Klavan’s final reflections on beauty are spoken with the gravitas of someone who has seen horror and refuses to look away. He insists that art is not a form of escapism. It is theodicy. “Because it is not in heaven, but in this world that we are called to rejoice, this world of such terrible darkness,” he writes. “It is here and now that we are commanded to make what we see into the beautiful.”

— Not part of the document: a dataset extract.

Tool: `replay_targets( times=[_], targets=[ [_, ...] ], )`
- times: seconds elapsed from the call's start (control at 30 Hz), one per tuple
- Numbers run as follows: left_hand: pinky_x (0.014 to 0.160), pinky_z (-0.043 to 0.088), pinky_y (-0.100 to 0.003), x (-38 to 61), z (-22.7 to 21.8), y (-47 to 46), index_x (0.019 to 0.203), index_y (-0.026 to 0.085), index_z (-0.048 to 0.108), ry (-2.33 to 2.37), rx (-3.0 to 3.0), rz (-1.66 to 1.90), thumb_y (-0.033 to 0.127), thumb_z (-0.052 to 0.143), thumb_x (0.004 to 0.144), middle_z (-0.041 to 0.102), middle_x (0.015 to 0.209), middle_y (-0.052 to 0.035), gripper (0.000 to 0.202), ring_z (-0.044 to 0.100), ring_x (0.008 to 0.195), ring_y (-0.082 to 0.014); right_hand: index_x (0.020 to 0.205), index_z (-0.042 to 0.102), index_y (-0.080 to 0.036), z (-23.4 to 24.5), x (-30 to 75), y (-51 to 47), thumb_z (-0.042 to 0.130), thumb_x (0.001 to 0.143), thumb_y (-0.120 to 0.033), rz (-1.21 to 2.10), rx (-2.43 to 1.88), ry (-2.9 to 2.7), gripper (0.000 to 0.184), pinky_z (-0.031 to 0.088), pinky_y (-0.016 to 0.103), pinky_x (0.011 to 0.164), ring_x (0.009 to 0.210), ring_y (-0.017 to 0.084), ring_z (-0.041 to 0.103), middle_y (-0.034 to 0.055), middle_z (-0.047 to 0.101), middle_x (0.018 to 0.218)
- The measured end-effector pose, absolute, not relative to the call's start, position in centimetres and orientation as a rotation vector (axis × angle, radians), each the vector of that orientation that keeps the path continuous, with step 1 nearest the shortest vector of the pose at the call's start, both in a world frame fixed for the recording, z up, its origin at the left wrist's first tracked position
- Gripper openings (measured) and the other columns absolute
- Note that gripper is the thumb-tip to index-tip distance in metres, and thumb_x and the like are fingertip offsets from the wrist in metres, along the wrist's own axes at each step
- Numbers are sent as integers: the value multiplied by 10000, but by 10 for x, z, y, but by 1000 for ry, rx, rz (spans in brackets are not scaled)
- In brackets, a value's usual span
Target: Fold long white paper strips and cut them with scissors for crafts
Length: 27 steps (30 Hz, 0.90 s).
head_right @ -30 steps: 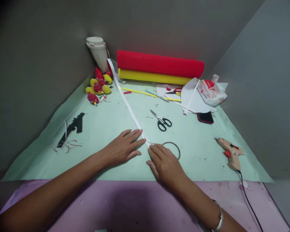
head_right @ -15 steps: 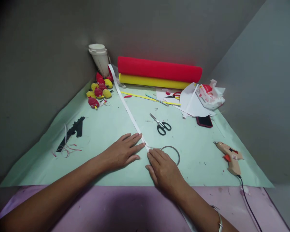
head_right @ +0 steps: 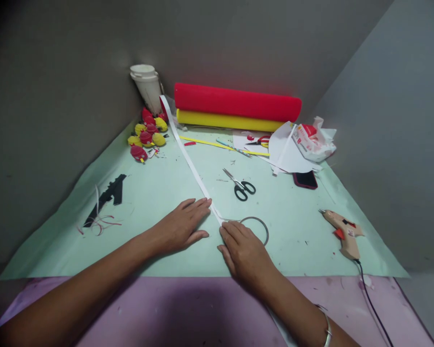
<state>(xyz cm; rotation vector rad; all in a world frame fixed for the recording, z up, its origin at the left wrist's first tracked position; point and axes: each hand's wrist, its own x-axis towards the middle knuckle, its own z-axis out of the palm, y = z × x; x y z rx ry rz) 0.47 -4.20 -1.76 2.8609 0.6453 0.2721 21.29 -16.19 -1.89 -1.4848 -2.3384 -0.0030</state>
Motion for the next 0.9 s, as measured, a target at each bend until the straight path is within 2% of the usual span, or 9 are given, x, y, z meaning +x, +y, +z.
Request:
replay_targets(
  times=[0.9],
  targets=[
    [1124, 216, -441, 5, -17, -43, 1368, 162, 442, 595, 2914, 276, 460, 399, 972, 380, 1493, -175, 497, 313, 1400, -267, 1291, 534, -112, -17, 213, -161, 489, 923, -180, 49, -1474, -2315, 376, 524, 499, 925, 1177, 304, 549, 179, 613, 1246]
  ],
)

This is the heart of the paradox. The Kingdom of Cain does not offer a clean moral resolution. I have heard that as a Christian, I am to be set apart—to abstain from being yoked together with the viciousness of this world. But, I too am an artist (an utterly unaccomplished one, but still an artist). I have met some set-apart believers. In truth, they often bore me. Oftentimes, their art is didactic and they do not see the ding an sich. I don’t want to judge the world. I’d rather love it. Whether or not art portrays something beautiful or terrifying, it offers an invitation to joy. And, indeed, joy is an act of rebellion.
Klavan does not ask us to abandon the world of Cain. He asks us to create within it, to rejoice within it, and to redeem it. He does not flatter us with the delusions of moralistic tropes. For “there are no happy endings, not in this, the only life we know,” he writes. “No happy endings, no innocent cultures, no righteous people, no better yesterday or tomorrow.” Klavan insists that, “We are called to joy. Here. Now. In a world full of murder. In the Kingdom of Cain.”

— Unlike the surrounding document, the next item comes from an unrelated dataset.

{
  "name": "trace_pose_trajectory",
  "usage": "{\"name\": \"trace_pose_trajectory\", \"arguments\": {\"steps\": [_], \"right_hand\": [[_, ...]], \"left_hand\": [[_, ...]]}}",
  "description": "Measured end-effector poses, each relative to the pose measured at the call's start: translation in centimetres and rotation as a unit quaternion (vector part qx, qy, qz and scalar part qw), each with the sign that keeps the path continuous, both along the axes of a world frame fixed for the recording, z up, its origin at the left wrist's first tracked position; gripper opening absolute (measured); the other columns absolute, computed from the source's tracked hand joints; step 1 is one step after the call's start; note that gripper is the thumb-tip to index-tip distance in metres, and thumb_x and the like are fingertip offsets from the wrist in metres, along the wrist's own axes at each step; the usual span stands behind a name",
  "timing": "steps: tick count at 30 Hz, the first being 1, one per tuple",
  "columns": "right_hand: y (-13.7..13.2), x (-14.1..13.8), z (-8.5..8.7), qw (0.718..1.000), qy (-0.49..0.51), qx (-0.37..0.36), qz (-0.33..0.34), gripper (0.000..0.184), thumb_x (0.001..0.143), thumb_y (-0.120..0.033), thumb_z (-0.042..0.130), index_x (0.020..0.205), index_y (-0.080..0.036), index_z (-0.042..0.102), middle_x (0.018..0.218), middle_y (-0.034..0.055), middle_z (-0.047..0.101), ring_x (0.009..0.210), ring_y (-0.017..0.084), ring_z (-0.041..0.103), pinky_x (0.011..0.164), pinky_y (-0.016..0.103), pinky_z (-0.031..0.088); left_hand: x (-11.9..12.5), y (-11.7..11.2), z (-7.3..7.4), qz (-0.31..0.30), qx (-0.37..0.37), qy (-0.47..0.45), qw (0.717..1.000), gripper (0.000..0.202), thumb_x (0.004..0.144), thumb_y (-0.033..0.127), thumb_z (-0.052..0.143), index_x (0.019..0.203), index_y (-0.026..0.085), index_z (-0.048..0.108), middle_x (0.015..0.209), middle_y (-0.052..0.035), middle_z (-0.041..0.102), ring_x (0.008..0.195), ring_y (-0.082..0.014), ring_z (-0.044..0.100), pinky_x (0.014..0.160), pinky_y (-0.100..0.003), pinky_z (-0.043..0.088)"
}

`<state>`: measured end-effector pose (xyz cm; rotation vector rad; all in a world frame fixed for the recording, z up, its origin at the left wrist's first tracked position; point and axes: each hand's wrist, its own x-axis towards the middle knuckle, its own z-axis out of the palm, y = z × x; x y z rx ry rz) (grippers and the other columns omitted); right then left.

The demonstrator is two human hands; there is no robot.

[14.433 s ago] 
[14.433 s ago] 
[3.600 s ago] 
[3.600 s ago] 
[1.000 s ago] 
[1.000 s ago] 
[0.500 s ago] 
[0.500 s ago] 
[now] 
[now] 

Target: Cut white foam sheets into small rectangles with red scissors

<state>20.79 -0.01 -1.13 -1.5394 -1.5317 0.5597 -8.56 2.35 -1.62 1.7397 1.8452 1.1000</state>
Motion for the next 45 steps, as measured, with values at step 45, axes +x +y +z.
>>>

"I have met some set-apart believers. In truth, they often bore me. Oftentimes, their art is didactic and they do not see the ding an sich."
Do NOT get me started!
May I recommend Addicted to Mediocrity: Contemporary Christians and the Arts
*Frank Schaeffer
In this provocative book, Franky Schaeffer shows how Christians today have sacrificed the artistic prominence they enjoyed for centuries and settled instead for mediocrity. The evidence for this sad state of affairs abounds. We are flooded with "Christian" doodads, trinkets, t-shirts, bumper stickers, etc., that use God's name as an advertising slogan--"Things Go Better with Jesus"--putting the Creator of the universe on the same level as soda pop! Moreover, Schaeffer writes, "Whenever Christians, and evangelicals in particular, have attempted to 'reach the world' through the media--TV, film, publishing and so on--the thinking public gets the firm idea that, like soup in a bad restaurant, Christians' brains are best left unstirred." But it doesn't have to be this way. Schaeffer shows how Christians who care can begin to reverse the slide toward by demanding excellence in the arts and media, and in all areas of life; by giving our time, talents and money to those things which are worthy of our support and are truly honoring to God; by staying away from the cheap, the shoddy, and the make-a-fast-buck mentality. Schaeffer offers not only an unflinching critique, but specific and practical direction for becoming "unaddicted," and for recovering artistic excellence. The punch, humor and satire of the text is effectively enhanced by nineteen original drawings by Chicago artist Kurt Mitchell.
*before he decided his mother and father ( Francis & Edith Schaeffer) wee bad Bad People and everything they taught was wrong.
As a fan of Klavan's fiction and a novelist myself, I started this book last night, and the introductory essay alone blew me away. Can't wait to read the rest. Thanks for this thoughtful essay.